(Invited) Time-Resolved in Situ Electrochemical SFG Study of Hot Electron Transfer from Metal Electrodes to Adsorbates

Abstract

here have been recent reports of light enhanced electrocatalysis on metal electrodes, including H2 generation and CO2 reduction. The mechanism of such process remains unclear. One possible mechanism is selective excitation of adsorbate vibrational modes by rapid hot electron transfer and back transfer between the metal and the adsorbate. Although this mechanism has been studied for adsorbate on metal surfaces under vacuum conditions, it is unclear whether similar processes occur under electrochemical conditions and can be tuned by electrochemical bias. Using time-resolved vibrational sum frequency generation (VSFG) spectroscopy, we directly measure hot electron induced vibrational dynamics of adsorbates on metal electrodes.

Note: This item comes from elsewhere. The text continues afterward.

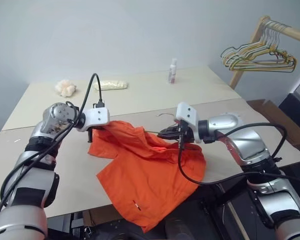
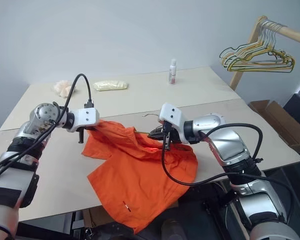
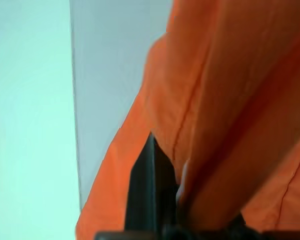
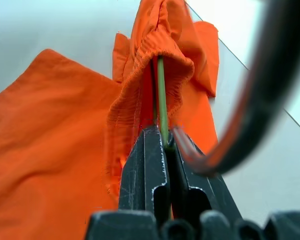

For CO adsorbed on Au electrodes, we show that excitation of the metal leads to the generation of vibrationally excited CO molecules. Detailed analysis reveals that the formation and decay of the excited adsorbates follows the electronic temperature of the electron, indicating the direct coupling of adsorbate vibration modes with hot electrons in the electrodes, likely through ultrafast hot electron transfer and back transfer induced vibrational excitation. This result suggests the possibility of plasmon (or light)-enhanced electrochemistry on metal electrodes. Ongoing studies are systematically examining how the hot electron transfer process depends on the nature of the electrode and applied bias.